I have a python script that outputs a long list of files.

The script is ran from bash, and at the end i need to assign the last three files each to a specific variables.

I'm able to capture the output into a bash Variable, but then when I try to pipe it to 'tail' command, it seems to be one line only?

I've tried tips i've seen around, but can't seem to figure out how to work on an individual line basis with output.

it seems that any python output will be interpreted as one line?

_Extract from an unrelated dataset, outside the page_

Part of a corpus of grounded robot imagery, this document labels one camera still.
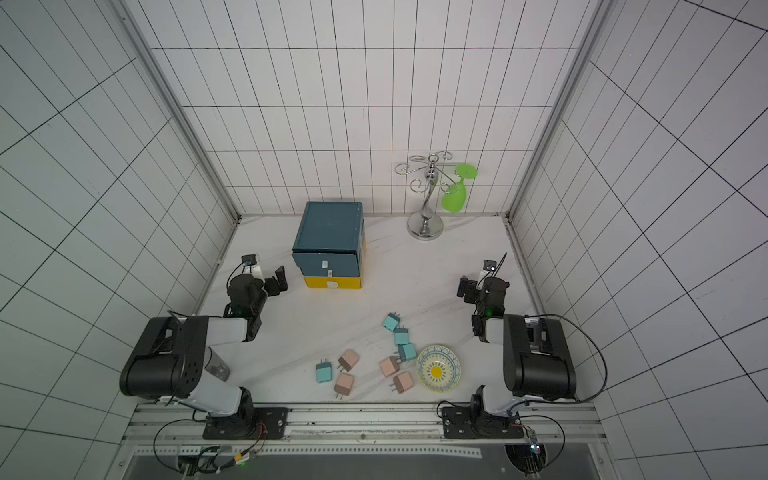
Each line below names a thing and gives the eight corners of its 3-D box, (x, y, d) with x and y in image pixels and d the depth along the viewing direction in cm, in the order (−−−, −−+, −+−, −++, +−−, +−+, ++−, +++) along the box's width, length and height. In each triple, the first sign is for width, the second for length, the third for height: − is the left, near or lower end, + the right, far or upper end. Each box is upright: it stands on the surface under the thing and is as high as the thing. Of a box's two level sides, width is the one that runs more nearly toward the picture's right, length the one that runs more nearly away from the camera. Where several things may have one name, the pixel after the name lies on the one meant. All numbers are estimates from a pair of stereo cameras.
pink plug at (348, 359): (335, 366, 84) (333, 363, 82) (350, 349, 87) (349, 346, 85) (344, 375, 83) (343, 372, 81) (359, 357, 86) (359, 354, 84)

echo "TESTING sample multi-line python output"
OUTPUT=$(python -c "for i in range(5): print(i)")

# check output
echo "$OUTPUT"

variable3=$(echo $OUTPUT | tail -1)

echo "VARIABLE CAPTURED"
echo $variable3

here is what i get: enter image description here

But I actually need to capture variable1 as 3rd line from end, variable2 as 2nd line from end and variable3 as 3rd line from the end

So that in the above example at the end the desired result is:

variable1 = 2
variable2 = 3
variable3 = 4

in order to pass these variables to next stage of the script...

CodePudding user response:

You have get quoting right, this will assign 4 to variable3:

variable3="$(echo "$OUTPUT" | tail -1)"
echo "$variable3"

Similarly, to get variable2:

variable2="$(echo "$OUTPUT" | tail -2 | head -1)"

And variable1:

variable1="$(echo "$OUTPUT" | tail -3 | head -1)"

To sum up, your script should be:

#!/usr/bin/env bash

echo "TESTING sample multi-line python output"
OUTPUT="$(python -c "for i in range(5): print(i)")"

# check output
echo "$OUTPUT"

variable3="$(echo "$OUTPUT" | tail -1)"
variable2="$(echo "$OUTPUT" | tail -2 | head -1)"
variable1="$(echo "$OUTPUT" | tail -3 | head -1)"

echo variable1: "$variable1"
echo variable2: "$variable2"
echo variable3: "$variable3"

CodePudding user response:

So I can't explain why this goes that way, but it seems that pythons print separates lines by '\n' and tail separates lines by \n\r. So I got this working by changing some lines

echo "TESTING sample multi-line python output"
OUTPUT=$(python -c "for i in range(5): print(str(i)   '\n\r', end='')")

# check output
echo "$OUTPUT"

variable3=$(echo $OUTPUT | tail -1)

echo "VARIABLE CAPTURED"
echo $variable3

This will result in

TESTING sample multi-line python output
0
1
2
3
4

VARIABLE CAPTURED
4 

CodePudding user response:

One option could be to tail -3 and read those last lines into an array:

#!/bin/bash

echo "TESTING sample multi-line python output"
readarray -t arr <<< "$(python -c "for i in range(5): print(i)" | tail -3)"

echo "VARIABLE CAPTURED"
echo "${arr[0]}"
echo "${arr[1]}"
echo "${arr[2]}"

echo "VIA LOOP"
for var in "${arr[@]}"; do
    echo "$var"
done

Output

TESTING sample multi-line python output
VARIABLE CAPTURED
2
3
4
VIA LOOP
2
3
4

If you really need the full output saved before extracting the three last lines:

OUTPUT="$(python -c "for i in range(5): print(i)")"
readarray -t arr <<< "$(echo "$OUTPUT" | tail -3)"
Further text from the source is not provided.